Kommentar

Kommentar: Warum Erfolge nichts mit Titeln zu tun haben

Jens Lehmann tätigte zum medial herbeigeredeten Wechsel Ralf Rangnicks zu den Bayern kürzlich eine spannende Aussage. Rangnick wäre laut dem ehemaligen zweiten Torhüter der deutschen Nationalmannschaft nicht für die Münchner infrage gekommen, da er (Rangnick) noch nie in seinem Leben etwas gewonnen hätte.

Dass ein ehemaliger Profi-Sportler Qualität nur an Medaillen misst, verwundert, um es in angemessenem Ton zu formulieren. Wer Leistung im Fußball nur nach Trophäen bewertet, macht am Ende nichts anderes, als sich völlig verständnislos und unsportlich daran zu „erblöden“, großartige Leistungen zu schmälern und schlussendlich nicht einmal anzuerkennen. Nach einer solchen Bewertungsgrundlage wäre nämlich Christian Streich ein absoluter Loser-Trainer und Francesco Totti ein Durchschnittskicker gewesen, der an nationalen Titeln sogar von Kevin Großkreutz übertrumpft wurde. Jeder, der auch nur einen Hauch von Fußball versteht, wird merken, dass man anhand eines solchen Prinzips keine faire Leistungsbewertung zustande bringt.

In Wahrheit und in so manchen Konstellationen sind titellose Erfolge oftmals sogar höher einzustufen, als gewonnene Trophäen. Es wird wenige geben, die verzweifelt nach Antworten ringen, würde man sie fragen, wie Pep Guardiola es nur geschafft hat, mit dem damaligen Godstyle-Barca das Triple zu holen. Scherzhaft meint so mancher Fan, dass dies auch der Greenkeeper zustande gebracht hätte. Aber würde man fragen, wie es Eric Roy geschafft hat, Stade Brest auf Platz drei der Ligue 1 zu führen, obwohl man mit einem Budget von 48 Millionen Euro den viertniedrigsten Etat der Liga hat, blieben einige Fragezeichen wohl stehen.
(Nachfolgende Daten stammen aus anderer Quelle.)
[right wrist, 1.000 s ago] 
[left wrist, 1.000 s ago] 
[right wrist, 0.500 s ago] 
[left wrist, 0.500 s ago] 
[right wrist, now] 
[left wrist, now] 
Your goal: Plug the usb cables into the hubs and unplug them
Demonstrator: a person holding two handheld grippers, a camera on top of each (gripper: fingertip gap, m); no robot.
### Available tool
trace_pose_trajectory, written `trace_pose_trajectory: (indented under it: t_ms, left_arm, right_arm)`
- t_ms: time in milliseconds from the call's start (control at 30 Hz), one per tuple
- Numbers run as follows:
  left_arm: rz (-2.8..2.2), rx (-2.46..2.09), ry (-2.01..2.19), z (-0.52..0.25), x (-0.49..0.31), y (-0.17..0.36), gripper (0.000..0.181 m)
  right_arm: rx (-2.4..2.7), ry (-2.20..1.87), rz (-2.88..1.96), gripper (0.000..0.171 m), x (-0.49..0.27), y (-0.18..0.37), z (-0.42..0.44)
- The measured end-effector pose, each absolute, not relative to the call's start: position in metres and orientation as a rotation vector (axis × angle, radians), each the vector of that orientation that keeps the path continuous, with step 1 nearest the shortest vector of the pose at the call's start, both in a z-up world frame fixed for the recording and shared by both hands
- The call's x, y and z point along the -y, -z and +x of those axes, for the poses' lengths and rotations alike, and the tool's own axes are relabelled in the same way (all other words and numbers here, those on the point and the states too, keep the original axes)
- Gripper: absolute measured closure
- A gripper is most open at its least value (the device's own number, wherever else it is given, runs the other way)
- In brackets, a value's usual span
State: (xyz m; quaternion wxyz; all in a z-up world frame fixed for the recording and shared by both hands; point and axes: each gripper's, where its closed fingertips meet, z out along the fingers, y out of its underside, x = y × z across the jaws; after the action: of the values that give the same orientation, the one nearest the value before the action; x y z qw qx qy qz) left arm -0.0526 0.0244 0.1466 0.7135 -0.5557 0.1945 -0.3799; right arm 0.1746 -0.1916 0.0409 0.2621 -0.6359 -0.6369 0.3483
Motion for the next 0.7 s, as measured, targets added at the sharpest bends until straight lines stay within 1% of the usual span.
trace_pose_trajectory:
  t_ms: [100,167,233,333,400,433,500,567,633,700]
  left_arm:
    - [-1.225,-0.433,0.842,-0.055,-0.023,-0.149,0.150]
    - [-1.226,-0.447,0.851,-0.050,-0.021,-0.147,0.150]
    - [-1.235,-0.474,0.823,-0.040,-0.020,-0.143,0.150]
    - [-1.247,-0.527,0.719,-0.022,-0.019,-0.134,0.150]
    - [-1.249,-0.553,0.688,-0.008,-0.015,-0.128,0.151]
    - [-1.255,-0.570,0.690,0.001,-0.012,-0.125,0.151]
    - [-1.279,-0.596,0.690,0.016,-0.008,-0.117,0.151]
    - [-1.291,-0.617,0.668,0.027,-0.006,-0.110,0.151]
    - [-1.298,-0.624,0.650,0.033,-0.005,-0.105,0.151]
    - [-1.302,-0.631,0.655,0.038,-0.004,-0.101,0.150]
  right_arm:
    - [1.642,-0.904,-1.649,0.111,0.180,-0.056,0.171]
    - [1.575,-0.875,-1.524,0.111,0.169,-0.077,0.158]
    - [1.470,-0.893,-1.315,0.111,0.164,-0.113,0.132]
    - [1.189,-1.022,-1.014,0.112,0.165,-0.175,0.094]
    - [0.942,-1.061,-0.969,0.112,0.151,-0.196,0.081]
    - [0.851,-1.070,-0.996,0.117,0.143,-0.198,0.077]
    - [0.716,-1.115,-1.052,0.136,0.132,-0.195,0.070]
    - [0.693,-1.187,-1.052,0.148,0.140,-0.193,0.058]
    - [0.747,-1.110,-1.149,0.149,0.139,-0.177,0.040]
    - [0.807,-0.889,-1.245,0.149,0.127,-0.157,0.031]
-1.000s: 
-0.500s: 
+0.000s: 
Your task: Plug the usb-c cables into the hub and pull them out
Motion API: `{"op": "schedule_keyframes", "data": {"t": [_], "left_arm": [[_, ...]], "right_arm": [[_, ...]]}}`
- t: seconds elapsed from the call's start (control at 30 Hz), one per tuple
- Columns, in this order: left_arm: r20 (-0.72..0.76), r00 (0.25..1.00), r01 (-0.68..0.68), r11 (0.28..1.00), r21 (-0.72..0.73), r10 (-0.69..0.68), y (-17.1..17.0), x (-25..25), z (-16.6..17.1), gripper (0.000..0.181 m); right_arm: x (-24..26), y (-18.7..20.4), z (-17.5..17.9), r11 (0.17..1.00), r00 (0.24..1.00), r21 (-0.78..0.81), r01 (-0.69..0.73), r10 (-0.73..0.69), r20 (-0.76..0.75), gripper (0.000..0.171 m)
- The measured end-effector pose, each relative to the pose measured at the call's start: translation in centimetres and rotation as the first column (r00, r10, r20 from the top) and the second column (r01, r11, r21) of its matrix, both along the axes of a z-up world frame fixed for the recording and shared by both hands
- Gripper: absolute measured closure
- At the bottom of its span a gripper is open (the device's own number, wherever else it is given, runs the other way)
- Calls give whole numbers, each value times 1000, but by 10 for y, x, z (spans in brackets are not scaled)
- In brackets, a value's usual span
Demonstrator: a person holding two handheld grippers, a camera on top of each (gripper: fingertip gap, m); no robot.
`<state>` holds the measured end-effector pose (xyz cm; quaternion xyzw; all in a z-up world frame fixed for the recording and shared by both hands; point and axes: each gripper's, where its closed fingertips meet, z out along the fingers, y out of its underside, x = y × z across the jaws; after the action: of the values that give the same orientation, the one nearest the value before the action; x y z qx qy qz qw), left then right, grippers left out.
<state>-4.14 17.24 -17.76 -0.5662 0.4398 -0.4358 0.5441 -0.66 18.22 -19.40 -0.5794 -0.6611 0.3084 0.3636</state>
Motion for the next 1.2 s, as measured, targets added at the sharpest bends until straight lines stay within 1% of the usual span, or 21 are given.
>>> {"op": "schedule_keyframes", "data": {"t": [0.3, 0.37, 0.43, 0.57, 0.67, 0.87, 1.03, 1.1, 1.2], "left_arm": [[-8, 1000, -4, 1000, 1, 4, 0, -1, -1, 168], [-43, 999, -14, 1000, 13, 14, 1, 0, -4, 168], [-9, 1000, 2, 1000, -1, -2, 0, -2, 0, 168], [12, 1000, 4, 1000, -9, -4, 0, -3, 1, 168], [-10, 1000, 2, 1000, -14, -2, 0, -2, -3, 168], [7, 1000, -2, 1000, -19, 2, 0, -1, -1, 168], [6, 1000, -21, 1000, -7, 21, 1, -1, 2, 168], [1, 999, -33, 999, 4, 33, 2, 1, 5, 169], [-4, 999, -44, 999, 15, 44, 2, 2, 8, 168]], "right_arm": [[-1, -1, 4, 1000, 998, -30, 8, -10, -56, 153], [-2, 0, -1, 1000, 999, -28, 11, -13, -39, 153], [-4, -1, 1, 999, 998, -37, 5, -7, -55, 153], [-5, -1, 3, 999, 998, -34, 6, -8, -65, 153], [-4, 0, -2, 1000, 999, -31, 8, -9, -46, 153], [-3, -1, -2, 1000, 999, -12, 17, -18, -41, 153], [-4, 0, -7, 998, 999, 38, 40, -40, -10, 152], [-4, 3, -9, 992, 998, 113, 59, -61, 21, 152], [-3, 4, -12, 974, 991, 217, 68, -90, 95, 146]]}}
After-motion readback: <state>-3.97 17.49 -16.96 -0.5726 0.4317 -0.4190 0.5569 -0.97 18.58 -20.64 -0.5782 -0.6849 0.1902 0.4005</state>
In Fußballeuropa werden gerade mehrere Sternstunden geschrieben, die zwar (zum Teil) titellos enden, aber dennoch als ungleich herausragende Leistungen zu feiern sind. Was man beispielsweise schon seit Jahren in Bergamo zusammenzaubert, lässt wohl jedem Fußball-Liebhaber die Kinnlade zu Boden knallen. In der Saison 2019/20 spielte sich Atalanta bis ins Viertelfinale der Champions League, 2020/21 scheiterte man nur knapp an Real Madrid im Achtelfinale, 2021/22 stieg man nach der Gruppenphase in die Europa League um, wo es bis zum Viertelfinale reichte. In der Serie A wurde man 2020 und 2021 jeweils Dritter. Jetzt steht die Elf von Dirigent und Erfolgsmacher Gian Piero Gasperini im Finale des italienischen Pokals und nach einem furiosen Auftritt gegen Marseille im Endspiel der Europa League. Dazu eine Bemerkung am Rande: Die Stadt Bergamo hat weniger Einwohner als Linz oder Salzburg und spielt in einem Stadion, das etwas mehr als 20.000 Besuchern Platz bietet. Wohl kaum ein Titel, den ein Milliarden-Projekt wie Manchester City oder PSG erzwingt, kann in der Wertigkeit solcher Ausnahmeerfolge mithalten.

Ein Blick weiter westlich lenkt den Fokus unverzüglich auf Girona, die vom zweiten Platz der Primera Division lachen und Barca kürzlich ein sensationelles 4:2 eingeschenkt haben. 2022 stieg der Verein erst aus der zweiten Liga auf, landete in der Folgesaison auf Rang zehn und mischt jetzt mit den zweitmeisten geschossenen Toren und einem vergleichsweise geringem Saisonbudget von 60 Millionen Euro die spanische Liga auf. Zum Vergleich: Bloß die Gesamtbruttogehälter von Atletico Madrid sollen in der Saison 2023/24 schon etwa 150 Millionen Euro betragen.

Leistungen im Fußball müssen also auch immer in Relation zu den Möglichkeiten gemessen und entsprechend gewürdigt werden. Was die Eingangsaussage zu Ralf Rangnick betrifft, so hat dieser den Fußball in seiner taktischen Auslegung und Philosophie nachhaltig revolutioniert und eine Spielweise geformt und geprägt, die diese Sportart in vielen positiven Facetten verändert hat. Und langfristig gesehen ist dies wohl ein wesentlich größerer Erfolg, als es ein 34. Meistertitel oder ein 21. Pokalsieg beim FC Bayern je hätte sein können.